TASK OBJECTIVE.
The entries below contain pictures, which are to be left out; write out exactly, and only, the lines from the line with "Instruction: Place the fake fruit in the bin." up to and including the line with "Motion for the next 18".

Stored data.
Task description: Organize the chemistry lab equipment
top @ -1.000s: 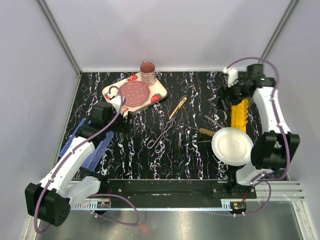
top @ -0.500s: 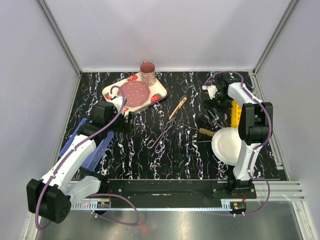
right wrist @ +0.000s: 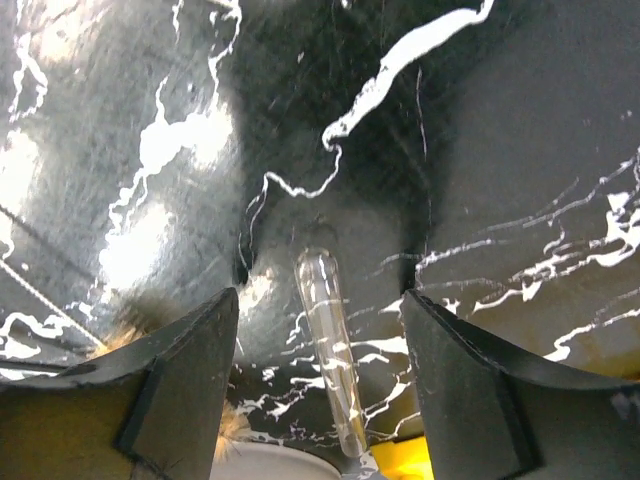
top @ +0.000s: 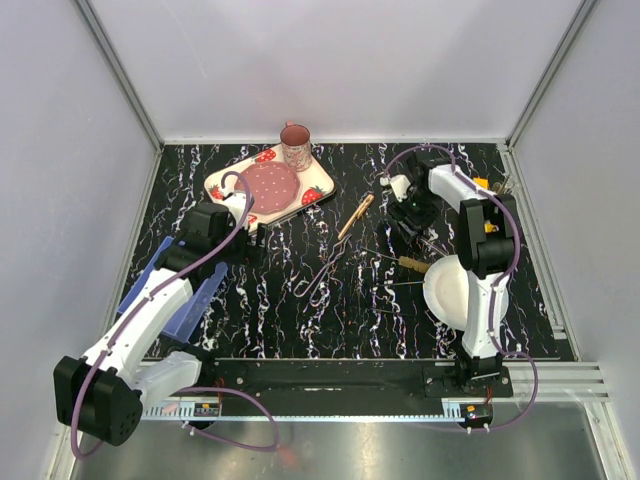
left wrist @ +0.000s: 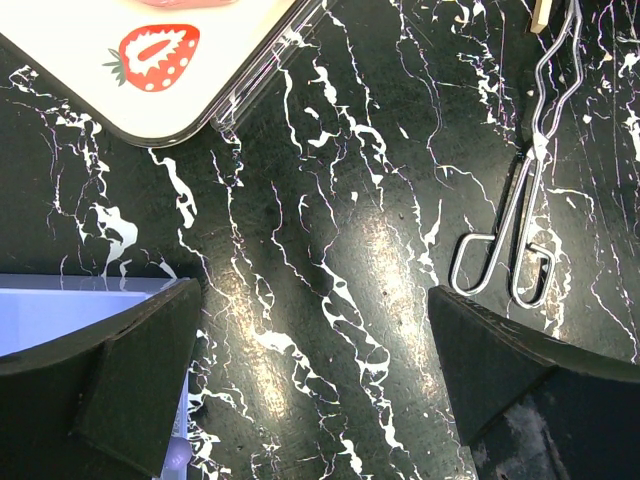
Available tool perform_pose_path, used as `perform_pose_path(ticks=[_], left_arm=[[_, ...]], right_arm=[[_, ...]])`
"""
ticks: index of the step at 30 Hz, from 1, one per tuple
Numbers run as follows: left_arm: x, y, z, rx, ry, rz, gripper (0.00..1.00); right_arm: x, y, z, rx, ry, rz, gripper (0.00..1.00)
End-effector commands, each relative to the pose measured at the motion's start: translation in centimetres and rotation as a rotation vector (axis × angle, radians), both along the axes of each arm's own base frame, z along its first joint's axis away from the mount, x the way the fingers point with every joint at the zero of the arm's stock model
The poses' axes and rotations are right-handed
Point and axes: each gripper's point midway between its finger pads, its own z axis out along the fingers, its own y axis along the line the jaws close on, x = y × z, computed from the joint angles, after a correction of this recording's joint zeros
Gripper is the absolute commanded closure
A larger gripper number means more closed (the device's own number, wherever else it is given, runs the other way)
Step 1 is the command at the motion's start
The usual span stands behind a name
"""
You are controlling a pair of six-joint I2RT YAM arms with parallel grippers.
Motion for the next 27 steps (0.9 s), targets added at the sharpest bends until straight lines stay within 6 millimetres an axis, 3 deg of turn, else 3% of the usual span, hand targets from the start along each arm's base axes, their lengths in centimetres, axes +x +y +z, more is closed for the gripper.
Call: perform_pose_path(ticks=[1,6,12,16,21,27], left_arm=[[1.1,-0.3,0.9,-0.013,-0.054,0.0,0.01],[1.1,-0.4,1.0,-0.014,-0.055,-0.003,0.01],[1.1,-0.3,1.0,-0.014,-0.055,-0.003,0.01],[1.1,-0.4,1.2,-0.016,-0.059,-0.003,0.01],[1.1,-0.3,1.1,-0.014,-0.06,0.0,0.01],[1.1,0.0,1.2,-0.006,-0.064,0.01,0.01]], right_arm=[[1.3,-0.4,0.1,-0.052,-0.013,0.005,0.31],[1.2,-0.6,-0.6,-0.083,0.001,0.03,0.43],[0.3,-0.3,-1.7,-0.118,0.038,0.064,0.7],[0.6,-0.2,-1.6,-0.117,0.015,0.073,0.78],[2.5,1.3,1.3,-0.038,-0.073,0.099,0.83],[5.0,4.0,8.8,0.136,-0.244,0.131,0.83]])
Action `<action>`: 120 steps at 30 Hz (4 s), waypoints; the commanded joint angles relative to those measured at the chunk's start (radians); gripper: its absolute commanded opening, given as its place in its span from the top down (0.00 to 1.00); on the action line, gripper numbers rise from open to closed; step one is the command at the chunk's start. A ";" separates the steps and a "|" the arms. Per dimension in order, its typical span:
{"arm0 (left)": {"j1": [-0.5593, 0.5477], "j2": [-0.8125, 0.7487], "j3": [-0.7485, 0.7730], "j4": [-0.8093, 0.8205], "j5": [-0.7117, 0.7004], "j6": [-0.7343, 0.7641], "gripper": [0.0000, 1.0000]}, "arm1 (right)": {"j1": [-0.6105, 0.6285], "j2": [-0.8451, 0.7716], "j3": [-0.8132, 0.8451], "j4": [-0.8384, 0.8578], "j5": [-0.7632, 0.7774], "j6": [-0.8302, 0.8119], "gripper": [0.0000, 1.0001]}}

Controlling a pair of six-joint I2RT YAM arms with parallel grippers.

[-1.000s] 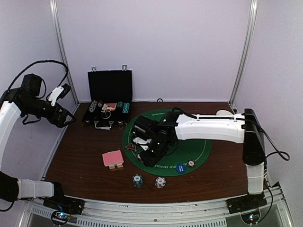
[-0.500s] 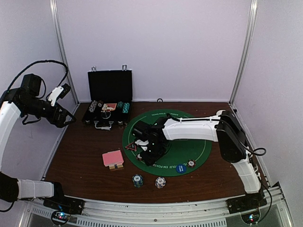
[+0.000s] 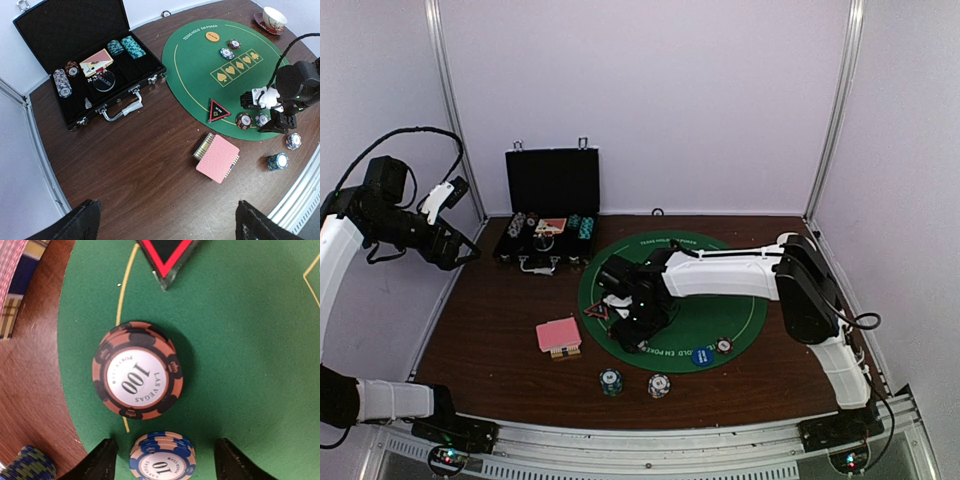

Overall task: Distribute texas hold em gaming equipment
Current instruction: Place the poker chips pile in the dealer area, then pick up the pile of poker chips from the pile of poker chips, then place the poker chips pile in the small blind area.

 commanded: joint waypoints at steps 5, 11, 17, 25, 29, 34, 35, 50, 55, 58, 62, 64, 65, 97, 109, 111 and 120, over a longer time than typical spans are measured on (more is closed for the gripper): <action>0.006 -0.015 0.009 -0.002 0.015 0.011 0.02 | 0.010 -0.216 -0.147 0.022 0.009 0.013 0.18; 0.005 -0.012 0.005 -0.001 0.015 0.013 0.02 | 0.077 -0.343 -0.361 0.064 -0.042 0.052 0.13; 0.006 -0.004 0.009 -0.001 0.020 0.013 0.02 | 0.129 -0.368 -0.457 0.089 -0.074 0.077 0.10; 0.006 -0.006 0.012 -0.002 0.021 0.011 0.02 | 0.137 -0.315 -0.448 0.102 -0.081 0.071 0.15; 0.006 -0.006 0.012 -0.001 0.017 0.011 0.03 | 0.137 -0.288 -0.436 0.096 -0.068 0.061 0.20; 0.006 -0.004 0.011 -0.001 0.018 0.013 0.02 | 0.136 -0.268 -0.417 0.092 -0.060 0.052 0.29; 0.006 -0.005 0.011 -0.003 0.018 0.012 0.02 | 0.136 -0.266 -0.413 0.093 -0.059 0.052 0.31; 0.006 -0.004 0.005 -0.002 0.018 0.014 0.02 | 0.137 -0.269 -0.409 0.080 -0.068 0.052 0.51; 0.006 -0.006 0.006 -0.002 0.017 0.016 0.02 | 0.137 -0.282 -0.404 0.071 -0.075 0.055 0.65; 0.006 -0.006 0.007 -0.002 0.018 0.014 0.02 | 0.137 -0.294 -0.391 0.051 -0.076 0.059 0.77; 0.006 -0.007 0.007 -0.003 0.019 0.013 0.02 | 0.138 -0.323 -0.366 0.018 -0.076 0.063 0.83; 0.005 -0.006 0.007 -0.001 0.020 0.014 0.02 | 0.137 -0.334 -0.350 -0.005 -0.072 0.064 0.86; 0.006 -0.005 0.008 -0.002 0.020 0.013 0.02 | 0.138 -0.337 -0.339 -0.020 -0.067 0.065 0.87; 0.006 0.001 0.018 -0.001 0.035 0.013 0.03 | -0.378 -0.518 -0.716 0.107 0.107 0.131 0.89; 0.005 0.001 0.017 -0.002 0.029 0.015 0.02 | -0.396 -0.500 -0.752 0.145 0.111 0.138 0.42; 0.006 0.003 0.016 -0.001 0.029 0.015 0.02 | -0.395 -0.511 -0.742 0.130 0.112 0.137 0.37; 0.005 0.002 0.017 -0.002 0.031 0.013 0.02 | -0.328 -0.604 -0.604 0.032 0.137 0.134 0.32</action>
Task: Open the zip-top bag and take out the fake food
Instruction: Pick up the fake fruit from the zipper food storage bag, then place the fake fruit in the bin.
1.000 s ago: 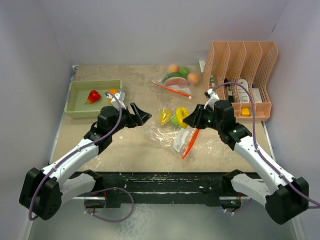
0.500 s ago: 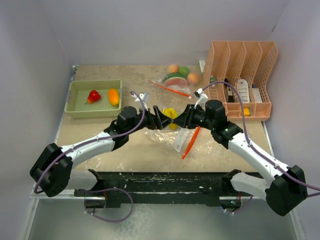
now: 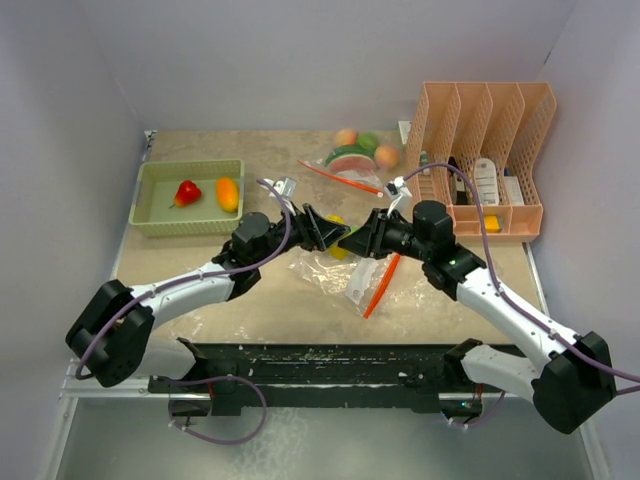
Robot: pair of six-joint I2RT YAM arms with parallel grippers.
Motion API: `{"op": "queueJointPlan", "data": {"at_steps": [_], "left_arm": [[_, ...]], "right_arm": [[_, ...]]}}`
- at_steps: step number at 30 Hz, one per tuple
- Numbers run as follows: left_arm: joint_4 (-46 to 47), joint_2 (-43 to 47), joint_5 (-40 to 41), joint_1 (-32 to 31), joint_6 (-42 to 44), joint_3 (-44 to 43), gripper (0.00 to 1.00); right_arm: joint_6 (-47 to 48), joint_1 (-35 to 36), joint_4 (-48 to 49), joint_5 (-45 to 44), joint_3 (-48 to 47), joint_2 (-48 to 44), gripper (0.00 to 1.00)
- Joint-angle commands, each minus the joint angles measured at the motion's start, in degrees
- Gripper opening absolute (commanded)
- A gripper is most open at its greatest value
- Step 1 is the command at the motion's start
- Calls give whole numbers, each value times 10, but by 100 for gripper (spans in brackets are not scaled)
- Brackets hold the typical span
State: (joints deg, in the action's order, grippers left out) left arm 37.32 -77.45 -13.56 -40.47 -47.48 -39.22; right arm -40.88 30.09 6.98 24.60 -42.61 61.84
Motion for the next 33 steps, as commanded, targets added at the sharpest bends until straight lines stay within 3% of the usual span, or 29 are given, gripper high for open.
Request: {"op": "queueJointPlan", "data": {"at_steps": [1,10,12,15,19,23,33], "left_arm": [[53,16,15,-1,-1,8,69],[52,12,9,-1,-8,9,32],[46,14,11,-1,-8,8,26],[-9,30,40,0,2,-2,25],[-101,54,60,33,22,-19,25],[-114,76,25,123,4,1,25],[-297,72,115,301,83,-73,34]], "right_arm": [[-6,5,52,47,-2,-2,25],[-2,5,49,44,-7,-4,25],[1,5,43,39,-8,-5,30],[22,5,3,22,-16,-14,43],[32,5,-58,-20,-27,-36,50],[59,5,-115,-85,-40,-49,52],[52,5,-112,-74,-5,-50,52]]}}
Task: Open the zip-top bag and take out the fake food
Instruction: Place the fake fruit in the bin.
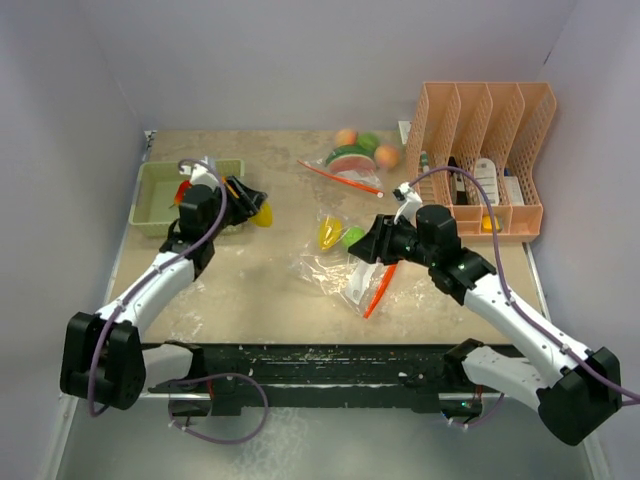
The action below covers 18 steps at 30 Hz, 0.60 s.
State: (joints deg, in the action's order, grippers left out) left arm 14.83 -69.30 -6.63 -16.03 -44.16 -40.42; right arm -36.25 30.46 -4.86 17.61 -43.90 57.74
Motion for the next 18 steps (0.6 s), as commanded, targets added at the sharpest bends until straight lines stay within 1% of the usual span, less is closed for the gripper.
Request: {"op": "queueJointPlan", "data": {"at_steps": [1,6,9,13,15,16,18], "left_arm": [[-83,-18,51,72,54,-70,34],[-77,-70,74,142,66,-94,34],[-71,-111,82,159,67,-110,34],[-68,-144,83,170,64,-130,34],[-69,-151,88,175,64,-136,37],[-70,-155,89,177,62,-139,40],[-71,-162,79,185,56,-145,51]], "right_arm": [[6,1,7,-4,11,-10,52],[8,0,5,-3,20,-16,52],[11,0,2,1,22,-18,52],[14,0,-7,-5,21,-22,52],[16,0,-10,-8,22,-25,52],[17,1,-11,-9,23,-26,52],[18,1,-12,-9,26,-28,52]]}}
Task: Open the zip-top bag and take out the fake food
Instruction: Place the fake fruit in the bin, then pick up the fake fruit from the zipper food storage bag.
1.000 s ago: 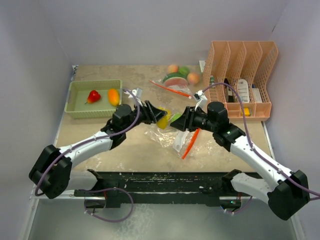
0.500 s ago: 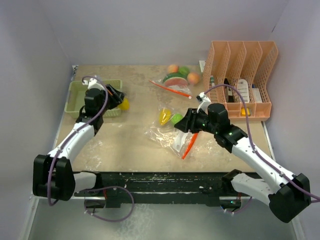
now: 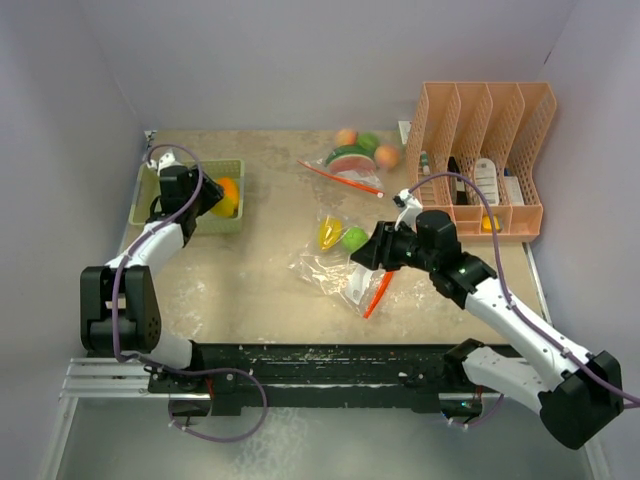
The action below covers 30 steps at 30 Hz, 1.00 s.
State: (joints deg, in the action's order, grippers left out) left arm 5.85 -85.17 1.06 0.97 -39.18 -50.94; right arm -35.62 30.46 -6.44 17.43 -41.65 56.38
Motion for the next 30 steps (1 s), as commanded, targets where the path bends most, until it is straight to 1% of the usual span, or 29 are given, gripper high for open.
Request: {"op": "queueJointPlan", "data": {"at_steps": [1,4,5,7,11,13,16,18,20,22,24,26,27,30], "left_arm": [[21,-5,-7,18,1,-40,59],[29,-2,-23,18,-10,-39,83],[30,1,-26,19,-12,-38,89],[25,12,-25,18,-10,-39,99],[-1,49,-19,18,-1,-37,99],[3,69,-38,13,1,-30,99],[14,84,-77,-15,-1,-20,99],[16,86,-79,-61,7,-16,99],[23,85,-70,-118,12,-13,99],[42,76,-71,-170,9,-5,100],[56,58,-66,-229,11,-1,98],[65,30,-64,-269,15,0,98],[72,17,-69,-286,15,2,99],[111,-33,-91,-324,9,21,99]], "right_arm": [[11,1,5,-7,5,-13,52],[10,1,8,-6,11,-10,52],[10,1,9,-5,11,-10,52],[9,0,11,-4,11,-9,52],[10,1,6,-19,9,-11,52],[7,0,-2,-44,9,-11,51],[-9,-4,-3,-62,15,-4,50],[-27,-14,10,-62,29,3,49],[-45,-28,22,-59,42,7,46],[-57,-49,30,-55,55,4,43],[-65,-70,31,-53,66,-9,40],[-65,-92,21,-55,76,-26,38],[-64,-103,12,-58,78,-35,37],[-51,-124,-24,-71,82,-65,37]]}}
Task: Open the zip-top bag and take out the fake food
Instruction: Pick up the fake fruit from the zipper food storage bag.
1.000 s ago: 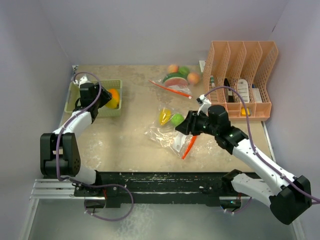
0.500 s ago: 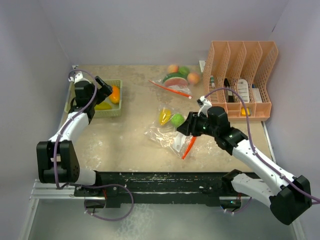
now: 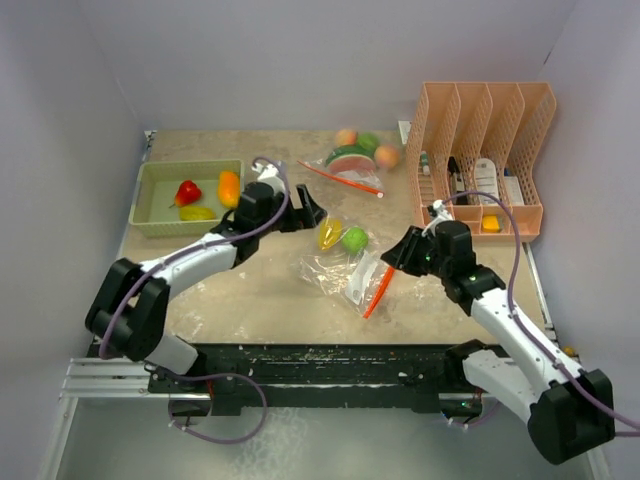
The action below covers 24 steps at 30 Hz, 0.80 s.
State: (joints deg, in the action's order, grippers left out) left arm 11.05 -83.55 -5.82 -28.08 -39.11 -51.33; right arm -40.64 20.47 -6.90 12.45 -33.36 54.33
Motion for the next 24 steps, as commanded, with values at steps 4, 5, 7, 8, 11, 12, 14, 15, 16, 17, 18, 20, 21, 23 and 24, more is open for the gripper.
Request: {"op": "queueJointPlan", "data": {"at_steps": [4,5,7,8,11,12,14,15,16,17,18,20,21,23,24], "left_arm": [[91,-100,-22,-69,-2,41,99],[95,-110,-20,-75,-2,40,99],[101,-128,-20,-86,-3,36,99],[101,-134,-23,-89,-2,32,100],[102,-147,-24,-95,-3,23,85],[103,-149,-24,-96,-5,21,76],[103,-149,-20,-98,-10,22,58],[104,-148,-18,-99,-12,24,52],[104,-148,-17,-99,-13,25,46],[105,-147,-16,-98,-14,27,38],[105,-147,-14,-99,-14,30,33],[108,-147,-13,-99,-16,34,22],[110,-147,-13,-99,-18,37,18],[113,-147,-15,-100,-20,42,11],[113,-146,-13,-99,-21,45,7]], "right_arm": [[6,-31,-60,-38,5,-75,45],[4,-32,-67,-40,9,-82,48],[-1,-32,-76,-44,19,-93,50],[-5,-33,-79,-45,24,-97,51],[-23,-33,-74,-40,48,-108,53],[-31,-33,-70,-37,64,-114,53],[-46,-33,-64,-32,82,-126,49],[-52,-33,-64,-34,90,-133,46],[-58,-33,-66,-39,96,-140,42],[-61,-33,-68,-43,100,-146,38],[-63,-33,-71,-47,103,-150,34],[-64,-34,-78,-61,106,-151,27],[-66,-34,-82,-66,104,-148,23],[-69,-34,-82,-78,102,-140,18],[-72,-34,-81,-85,101,-135,15]]}}
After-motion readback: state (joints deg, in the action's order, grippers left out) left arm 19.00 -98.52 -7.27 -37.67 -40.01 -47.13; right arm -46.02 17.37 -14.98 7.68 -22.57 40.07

ANSWER BOX.
Instruction: Place the fake fruit in the bin.
The action below covers 18 steps at 30 Hz, 0.60 s.
State: (joints deg, in the action's order, grippers left out) left arm 14.83 -69.30 -6.63 -16.03 -44.16 -40.42; right arm -36.25 30.46 -4.86 17.61 -43.90 57.74
Motion for the next 18 steps (0.6 s), as commanded, targets added at the sharpest bends until straight lines stay within 1% of the usual span, less is closed for the gripper.

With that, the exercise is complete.